Hurricane Tong
2014-Feb-11 14:36 UTC
[Xapian-devel] A beginner in "Posting list encoding improvements"
Greeting everyone, I'm an undergraduate Computer Science student from Fudan university, China. These days I'm searching for some projects for the Google Summer of Code 2014, and I discovered Xapian. Among so many projects displayed in http://trac.xapian.org/wiki/GSoCProjectIdeas#Project:Postinglistencodingimprovements, I'm very interested in Posting list encoding improvements. When I studied Data Structure course and Discrete Maths course, the Huffman Coding made me interested in encoding and decoding, but for many reasons, I don't have an opportunity to learn more about encoding. As soon as I found the project, I regarded it as a good chance for me to learn encoding knowledge. According to the guideline for beginners in Xapian, I started to build Xapian in my computer. I used to work in Windows, with MS Visual Studio 2012. But I was faced with many problems when building. Some source code doesn't support Chinese well, such as xapian-core-1.2.8\win32\xapdep\xapdep.c. I need to modify some code to fit Chinese environment. And some code seem not to fit new C++ features in VS2012 well. If there is someone who also uses Xapian in Windows, I think it will be helpful for us to talk about some issues in building in Windows together. Finally, I succeed in running some demo code in Release mode, but I still failed in Debug mode. I have finished reading the paper provided, about VSEncoding. And plan to read some source code concerning about this project. Then I will try to put up some my own proposal. And I will appreciate it much if you can give me some extra advice for beginning with the project "posting list encoding improvements". I'm looking forward to participating in this project. Thanks for your reading. -------------- next part -------------- An HTML attachment was scrubbed... URL: <http://lists.xapian.org/pipermail/xapian-devel/attachments/20140211/380ecf39/attachment.html>
Olly Betts
2014-Feb-12 08:55 UTC
[Xapian-devel] A beginner in "Posting list encoding improvements"
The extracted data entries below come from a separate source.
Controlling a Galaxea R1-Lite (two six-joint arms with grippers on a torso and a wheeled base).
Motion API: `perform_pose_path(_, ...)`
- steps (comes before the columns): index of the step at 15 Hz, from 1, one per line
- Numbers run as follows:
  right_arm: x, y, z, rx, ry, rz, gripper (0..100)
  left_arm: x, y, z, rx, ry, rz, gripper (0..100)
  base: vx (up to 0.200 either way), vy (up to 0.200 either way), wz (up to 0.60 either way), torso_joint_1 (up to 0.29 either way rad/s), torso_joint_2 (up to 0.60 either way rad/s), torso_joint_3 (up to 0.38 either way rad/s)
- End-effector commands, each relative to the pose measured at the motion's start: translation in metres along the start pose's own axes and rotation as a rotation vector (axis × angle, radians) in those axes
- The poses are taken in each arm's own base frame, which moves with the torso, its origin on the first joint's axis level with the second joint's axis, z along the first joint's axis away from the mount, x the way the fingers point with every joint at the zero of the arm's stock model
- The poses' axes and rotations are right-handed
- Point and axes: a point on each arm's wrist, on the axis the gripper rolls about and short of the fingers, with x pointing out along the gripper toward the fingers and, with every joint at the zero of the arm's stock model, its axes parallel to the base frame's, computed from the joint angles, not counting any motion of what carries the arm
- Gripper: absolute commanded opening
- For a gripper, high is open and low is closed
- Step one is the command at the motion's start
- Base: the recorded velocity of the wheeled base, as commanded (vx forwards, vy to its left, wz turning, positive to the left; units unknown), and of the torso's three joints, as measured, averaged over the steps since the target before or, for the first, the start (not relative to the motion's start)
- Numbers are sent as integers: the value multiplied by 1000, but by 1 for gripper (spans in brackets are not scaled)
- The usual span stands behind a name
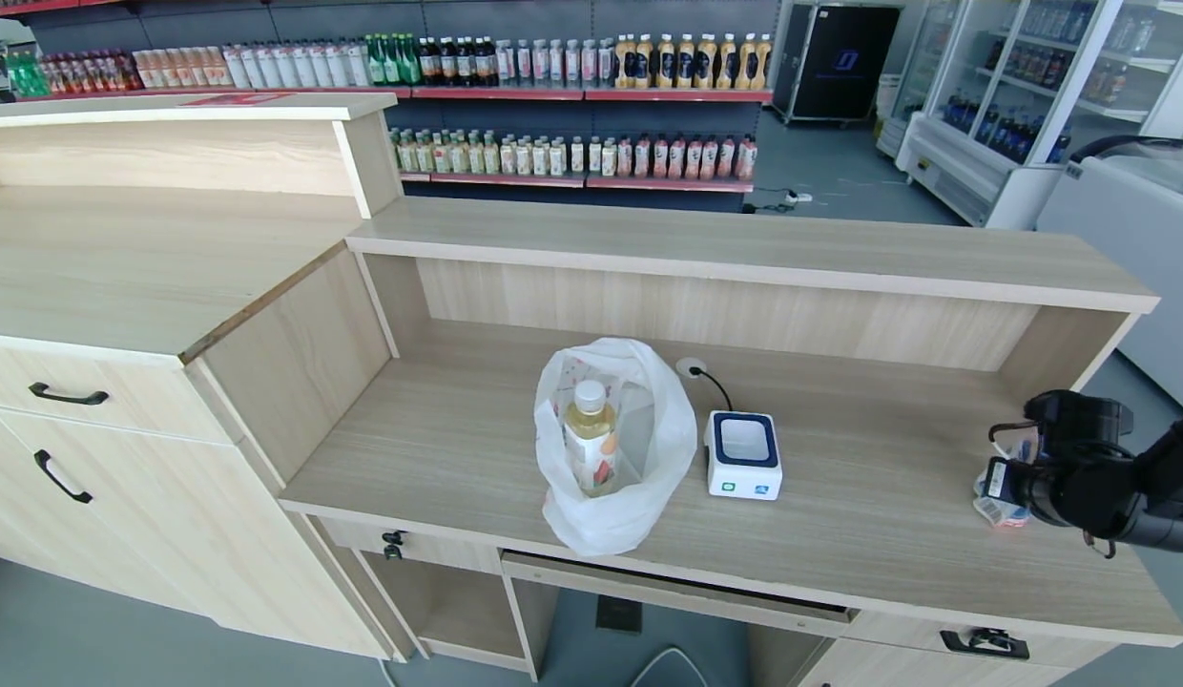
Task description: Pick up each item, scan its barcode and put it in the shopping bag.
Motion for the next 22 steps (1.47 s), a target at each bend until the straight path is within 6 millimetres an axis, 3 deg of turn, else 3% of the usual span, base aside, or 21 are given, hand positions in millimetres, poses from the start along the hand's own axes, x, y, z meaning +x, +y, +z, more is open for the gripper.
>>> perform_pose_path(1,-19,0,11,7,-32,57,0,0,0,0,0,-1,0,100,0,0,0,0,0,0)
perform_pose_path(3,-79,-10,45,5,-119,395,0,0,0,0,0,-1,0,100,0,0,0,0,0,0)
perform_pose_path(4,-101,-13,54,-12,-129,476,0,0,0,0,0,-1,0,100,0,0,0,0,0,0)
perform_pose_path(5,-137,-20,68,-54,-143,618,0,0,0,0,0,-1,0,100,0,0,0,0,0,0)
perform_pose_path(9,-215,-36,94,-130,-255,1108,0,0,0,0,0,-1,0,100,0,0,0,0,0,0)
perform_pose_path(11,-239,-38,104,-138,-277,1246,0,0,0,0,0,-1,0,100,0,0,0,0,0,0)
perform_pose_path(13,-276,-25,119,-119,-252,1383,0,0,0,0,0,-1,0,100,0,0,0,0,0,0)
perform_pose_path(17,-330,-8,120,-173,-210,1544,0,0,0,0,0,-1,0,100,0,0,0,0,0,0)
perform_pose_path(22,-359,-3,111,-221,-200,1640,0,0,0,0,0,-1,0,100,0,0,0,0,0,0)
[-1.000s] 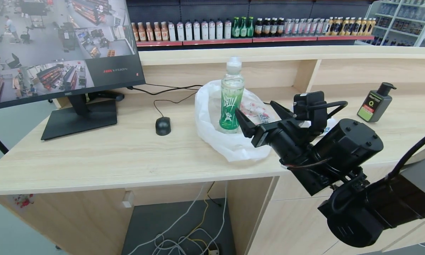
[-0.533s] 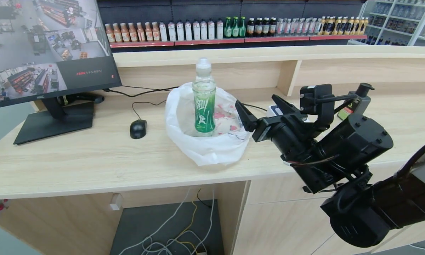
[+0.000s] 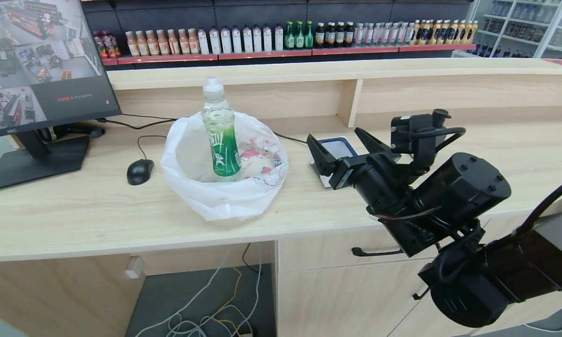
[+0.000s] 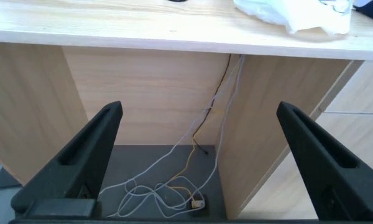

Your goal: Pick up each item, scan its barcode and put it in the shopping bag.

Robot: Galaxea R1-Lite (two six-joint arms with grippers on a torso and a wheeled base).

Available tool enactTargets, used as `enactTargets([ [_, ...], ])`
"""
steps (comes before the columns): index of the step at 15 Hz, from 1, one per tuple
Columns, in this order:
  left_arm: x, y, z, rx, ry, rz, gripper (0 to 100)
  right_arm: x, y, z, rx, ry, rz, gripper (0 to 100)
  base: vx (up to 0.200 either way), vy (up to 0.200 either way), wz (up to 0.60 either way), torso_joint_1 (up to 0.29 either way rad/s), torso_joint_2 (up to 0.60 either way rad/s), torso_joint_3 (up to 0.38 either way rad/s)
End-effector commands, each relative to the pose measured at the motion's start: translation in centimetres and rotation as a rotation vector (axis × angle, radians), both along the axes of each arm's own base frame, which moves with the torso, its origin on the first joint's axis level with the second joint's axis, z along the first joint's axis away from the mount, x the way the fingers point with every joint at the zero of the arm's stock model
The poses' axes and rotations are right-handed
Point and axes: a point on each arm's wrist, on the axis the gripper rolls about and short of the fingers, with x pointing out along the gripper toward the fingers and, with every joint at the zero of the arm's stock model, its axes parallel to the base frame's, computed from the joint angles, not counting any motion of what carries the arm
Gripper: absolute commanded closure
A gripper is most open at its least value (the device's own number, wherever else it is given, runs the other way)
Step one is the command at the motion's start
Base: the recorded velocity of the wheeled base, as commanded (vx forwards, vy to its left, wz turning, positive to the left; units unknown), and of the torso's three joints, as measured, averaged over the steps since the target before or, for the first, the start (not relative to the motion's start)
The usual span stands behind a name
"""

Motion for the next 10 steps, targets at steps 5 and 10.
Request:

On Tue, Feb 11, 2014 at 10:36:07PM +0800, Hurricane Tong wrote:> According to the guideline for beginners in Xapian, I started to build > Xapian in my computer. I used to work in Windows, with MS Visual > Studio 2012. But I was faced with many problems when building. Some > source code doesn't support Chinese well, such as > xapian-core-1.2.8\win32\xapdep\xapdep.c. I need to modify some code to > fit Chinese environment. And some code seem not to fit new C++ > features in VS2012 well. If there is someone who also uses Xapian in > Windows, I think it will be helpful for us to talk about some issues > in building in Windows together.Unfortunately those makefiles haven't been actively maintained for a while. If you can figure out what needs changing, I'm happy to apply patches to improve things. For GSoC projects, I'd recommend developing on Linux, or another Unix-like platform. I think everyone who has so far expressed an interest in mentoring uses Linux or Mac OS X, so we're much better placed to help with development on such platforms. You'll also want to use trunk for GSoC projects - the 1.2 release series only gets bug fixes and non-invasive new features.> I have finished reading the paper provided, about VSEncoding. And plan > to read some source code concerning about this project. Then I will > try to put up some my own proposal. And I will appreciate it much if > you can give me some extra advice for beginning with the project > "posting list encoding improvements". I'm looking forward to > participating in this project.VSEncoding seems a good all-round candidate for encoding posting lists compactly, but it would also be good to have some other encodings available. For example, document lengths (which are essentially stored as a posting list) would benefit from being encoding in a way such that we could skip ahead in a chunk quickly. E.g. a fixed width per chunk would give O(1). http://trac.xapian.org/ticket/326 has some discussion about that. Cheers, Olly
James Aylett
2014-Feb-12 12:18 UTC
[Xapian-devel] A beginner in "Posting list encoding improvements"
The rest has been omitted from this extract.